Exercise details ▸
Print each record below word for word.
——————————
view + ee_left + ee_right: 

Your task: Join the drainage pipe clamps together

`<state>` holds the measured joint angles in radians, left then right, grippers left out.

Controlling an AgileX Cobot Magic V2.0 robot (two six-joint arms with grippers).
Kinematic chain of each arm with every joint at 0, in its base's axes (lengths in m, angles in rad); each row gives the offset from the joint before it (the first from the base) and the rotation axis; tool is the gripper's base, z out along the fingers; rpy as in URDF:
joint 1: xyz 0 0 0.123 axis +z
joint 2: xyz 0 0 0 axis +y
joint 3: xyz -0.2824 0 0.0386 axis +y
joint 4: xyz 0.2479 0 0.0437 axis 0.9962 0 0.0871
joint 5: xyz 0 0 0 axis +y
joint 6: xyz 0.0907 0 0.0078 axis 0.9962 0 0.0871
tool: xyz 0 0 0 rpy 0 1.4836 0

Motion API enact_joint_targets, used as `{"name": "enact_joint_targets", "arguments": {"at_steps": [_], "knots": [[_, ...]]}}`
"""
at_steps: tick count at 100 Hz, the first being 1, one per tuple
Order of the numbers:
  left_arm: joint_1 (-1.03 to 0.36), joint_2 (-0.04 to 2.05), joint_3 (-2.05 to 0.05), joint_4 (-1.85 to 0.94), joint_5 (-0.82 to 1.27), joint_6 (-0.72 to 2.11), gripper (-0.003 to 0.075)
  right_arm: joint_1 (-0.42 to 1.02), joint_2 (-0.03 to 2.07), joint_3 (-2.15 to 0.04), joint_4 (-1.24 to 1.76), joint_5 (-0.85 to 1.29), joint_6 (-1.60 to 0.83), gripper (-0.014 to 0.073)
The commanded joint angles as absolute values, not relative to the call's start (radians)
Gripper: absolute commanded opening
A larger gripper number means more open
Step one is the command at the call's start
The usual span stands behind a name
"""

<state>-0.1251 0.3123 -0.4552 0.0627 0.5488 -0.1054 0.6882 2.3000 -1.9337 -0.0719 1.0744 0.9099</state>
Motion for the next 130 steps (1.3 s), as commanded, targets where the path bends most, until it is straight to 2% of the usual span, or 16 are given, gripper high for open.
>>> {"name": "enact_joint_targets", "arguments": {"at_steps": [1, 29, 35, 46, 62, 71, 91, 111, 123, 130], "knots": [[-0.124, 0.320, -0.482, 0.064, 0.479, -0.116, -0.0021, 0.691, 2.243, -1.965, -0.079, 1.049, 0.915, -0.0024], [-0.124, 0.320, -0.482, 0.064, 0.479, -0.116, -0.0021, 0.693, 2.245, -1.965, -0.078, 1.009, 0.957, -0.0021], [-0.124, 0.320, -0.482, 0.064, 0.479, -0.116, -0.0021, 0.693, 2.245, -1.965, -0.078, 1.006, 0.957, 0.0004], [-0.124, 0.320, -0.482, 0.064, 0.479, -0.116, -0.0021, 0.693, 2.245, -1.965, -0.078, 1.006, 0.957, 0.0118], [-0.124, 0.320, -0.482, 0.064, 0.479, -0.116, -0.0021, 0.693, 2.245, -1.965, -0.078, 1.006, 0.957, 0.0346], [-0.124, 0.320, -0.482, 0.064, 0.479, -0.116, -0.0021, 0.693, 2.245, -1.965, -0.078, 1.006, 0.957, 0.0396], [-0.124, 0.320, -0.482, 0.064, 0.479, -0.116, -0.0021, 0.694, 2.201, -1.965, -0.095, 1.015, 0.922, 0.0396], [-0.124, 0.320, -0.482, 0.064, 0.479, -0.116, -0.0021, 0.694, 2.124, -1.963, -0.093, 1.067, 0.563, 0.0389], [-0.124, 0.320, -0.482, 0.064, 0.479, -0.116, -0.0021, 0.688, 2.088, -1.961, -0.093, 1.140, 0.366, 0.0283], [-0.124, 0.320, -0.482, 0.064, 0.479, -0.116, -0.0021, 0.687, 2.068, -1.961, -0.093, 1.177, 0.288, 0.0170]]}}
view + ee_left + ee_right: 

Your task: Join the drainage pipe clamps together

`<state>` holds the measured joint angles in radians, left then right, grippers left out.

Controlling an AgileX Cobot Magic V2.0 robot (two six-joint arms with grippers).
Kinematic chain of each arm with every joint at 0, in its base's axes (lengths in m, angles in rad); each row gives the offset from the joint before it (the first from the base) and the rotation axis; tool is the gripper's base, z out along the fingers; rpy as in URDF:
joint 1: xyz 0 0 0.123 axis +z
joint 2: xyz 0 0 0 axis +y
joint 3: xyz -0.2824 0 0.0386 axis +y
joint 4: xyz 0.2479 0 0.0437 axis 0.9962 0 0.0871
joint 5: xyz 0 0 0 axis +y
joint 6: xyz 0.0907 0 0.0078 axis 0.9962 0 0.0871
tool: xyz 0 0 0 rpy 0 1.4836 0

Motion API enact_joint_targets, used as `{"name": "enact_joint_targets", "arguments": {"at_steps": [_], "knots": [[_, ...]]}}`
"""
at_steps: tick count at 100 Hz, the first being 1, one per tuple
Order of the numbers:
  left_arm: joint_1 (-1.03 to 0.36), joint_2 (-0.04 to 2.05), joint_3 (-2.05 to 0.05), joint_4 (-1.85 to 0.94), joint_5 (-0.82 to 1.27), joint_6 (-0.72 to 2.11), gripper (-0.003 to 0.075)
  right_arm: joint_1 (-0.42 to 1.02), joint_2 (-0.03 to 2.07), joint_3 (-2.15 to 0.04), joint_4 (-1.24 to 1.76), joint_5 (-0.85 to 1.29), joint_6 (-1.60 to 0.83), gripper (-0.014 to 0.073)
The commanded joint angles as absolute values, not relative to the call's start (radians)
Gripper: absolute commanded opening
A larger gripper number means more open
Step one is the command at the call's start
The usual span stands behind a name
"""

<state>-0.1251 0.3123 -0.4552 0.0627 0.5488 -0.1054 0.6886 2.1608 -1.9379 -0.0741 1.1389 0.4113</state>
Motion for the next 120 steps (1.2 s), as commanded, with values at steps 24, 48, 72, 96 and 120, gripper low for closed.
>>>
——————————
Solved problem ▸
view + ee_left + ee_right: 

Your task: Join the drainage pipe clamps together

`<state>` holds the measured joint angles in radians, left then right, grippers left out.

Controlling an AgileX Cobot Magic V2.0 robot (two six-joint arms with grippers).
Kinematic chain of each arm with every joint at 0, in its base's axes (lengths in m, angles in rad); each row gives the offset from the joint before it (the first from the base) and the rotation axis; tool is the gripper's base, z out along the fingers; rpy as in URDF:
joint 1: xyz 0 0 0.123 axis +z
joint 2: xyz 0 0 0 axis +y
joint 3: xyz -0.2824 0 0.0386 axis +y
joint 4: xyz 0.2479 0 0.0437 axis 0.9962 0 0.0871
joint 5: xyz 0 0 0 axis +y
joint 6: xyz 0.0907 0 0.0078 axis 0.9962 0 0.0871
tool: xyz 0 0 0 rpy 0 1.4836 0

Motion API enact_joint_targets, used as `{"name": "enact_joint_targets", "arguments": {"at_steps": [_], "knots": [[_, ...]]}}`
"""
at_steps: tick count at 100 Hz, the first being 1, one per tuple
Order of the numbers:
  left_arm: joint_1 (-1.03 to 0.36), joint_2 (-0.04 to 2.05), joint_3 (-2.05 to 0.05), joint_4 (-1.85 to 0.94), joint_5 (-0.82 to 1.27), joint_6 (-0.72 to 2.11), gripper (-0.003 to 0.075)
  right_arm: joint_1 (-0.42 to 1.02), joint_2 (-0.03 to 2.07), joint_3 (-2.15 to 0.04), joint_4 (-1.24 to 1.76), joint_5 (-0.85 to 1.29), joint_6 (-1.60 to 0.83), gripper (-0.014 to 0.073)
The commanded joint angles as absolute values, not relative to the call's start (radians)
Gripper: absolute commanded opening
A larger gripper number means more open
Step one is the command at the call's start
The usual span stands behind a name
"""

<state>-0.1251 0.3123 -0.4552 0.0627 0.5488 -0.1054 0.6882 2.3000 -1.9337 -0.0719 1.0744 0.9099</state>
Motion for the next 130 steps (1.3 s), as commanded, targets where the path bends most, until it is straight to 2% of the usual span, or 16 are given, gripper high for open.
>>> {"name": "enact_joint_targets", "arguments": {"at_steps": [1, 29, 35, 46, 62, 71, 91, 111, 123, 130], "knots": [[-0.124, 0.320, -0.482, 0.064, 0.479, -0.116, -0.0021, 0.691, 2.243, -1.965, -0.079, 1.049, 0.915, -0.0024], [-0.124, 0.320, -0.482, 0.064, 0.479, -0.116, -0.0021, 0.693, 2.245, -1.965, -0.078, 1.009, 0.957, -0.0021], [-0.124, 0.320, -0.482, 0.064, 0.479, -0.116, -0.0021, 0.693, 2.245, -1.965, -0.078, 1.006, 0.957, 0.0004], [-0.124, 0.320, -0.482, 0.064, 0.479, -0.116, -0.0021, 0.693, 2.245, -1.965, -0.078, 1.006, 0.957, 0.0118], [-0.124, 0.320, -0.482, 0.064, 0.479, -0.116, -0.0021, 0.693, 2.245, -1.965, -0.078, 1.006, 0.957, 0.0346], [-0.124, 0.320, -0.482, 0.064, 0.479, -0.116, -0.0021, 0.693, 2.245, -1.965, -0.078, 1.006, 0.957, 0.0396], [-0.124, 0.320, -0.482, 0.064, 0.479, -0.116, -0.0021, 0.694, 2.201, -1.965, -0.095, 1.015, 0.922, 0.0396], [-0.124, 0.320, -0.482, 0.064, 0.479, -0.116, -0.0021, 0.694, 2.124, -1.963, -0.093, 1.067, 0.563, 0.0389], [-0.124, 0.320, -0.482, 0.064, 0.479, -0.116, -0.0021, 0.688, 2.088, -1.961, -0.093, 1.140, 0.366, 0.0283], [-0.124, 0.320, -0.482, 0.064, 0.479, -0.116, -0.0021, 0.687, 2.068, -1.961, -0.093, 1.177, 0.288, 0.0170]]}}
view + ee_left + ee_right: 

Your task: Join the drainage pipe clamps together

`<state>` holds the measured joint angles in radians, left then right, grippers left out.

Controlling an AgileX Cobot Magic V2.0 robot (two six-joint arms with grippers).
Kinematic chain of each arm with every joint at 0, in its base's axes (lengths in m, angles in rad); each row gives the offset from the joint before it (the first from the base) and the rotation axis; tool is the gripper's base, z out along the fingers; rpy as in URDF:
joint 1: xyz 0 0 0.123 axis +z
joint 2: xyz 0 0 0 axis +y
joint 3: xyz -0.2824 0 0.0386 axis +y
joint 4: xyz 0.2479 0 0.0437 axis 0.9962 0 0.0871
joint 5: xyz 0 0 0 axis +y
joint 6: xyz 0.0907 0 0.0078 axis 0.9962 0 0.0871
tool: xyz 0 0 0 rpy 0 1.4836 0

Motion API enact_joint_targets, used as `{"name": "enact_joint_targets", "arguments": {"at_steps": [_], "knots": [[_, ...]]}}`
"""
at_steps: tick count at 100 Hz, the first being 1, one per tuple
Order of the numbers:
  left_arm: joint_1 (-1.03 to 0.36), joint_2 (-0.04 to 2.05), joint_3 (-2.05 to 0.05), joint_4 (-1.85 to 0.94), joint_5 (-0.82 to 1.27), joint_6 (-0.72 to 2.11), gripper (-0.003 to 0.075)
  right_arm: joint_1 (-0.42 to 1.02), joint_2 (-0.03 to 2.07), joint_3 (-2.15 to 0.04), joint_4 (-1.24 to 1.76), joint_5 (-0.85 to 1.29), joint_6 (-1.60 to 0.83), gripper (-0.014 to 0.073)
The commanded joint angles as absolute values, not relative to the call's start (radians)
Gripper: absolute commanded opening
A larger gripper number means more open
Step one is the command at the call's start
The usual span stands behind a name
"""

<state>-0.1251 0.3123 -0.4552 0.0627 0.5488 -0.1054 0.6886 2.1608 -1.9379 -0.0741 1.1389 0.4113</state>
Motion for the next 120 steps (1.2 s), as commanded, with values at steps 24, 48, 72, 96 and 120, gripper low for closed.
>>>

The answer requires nothing further.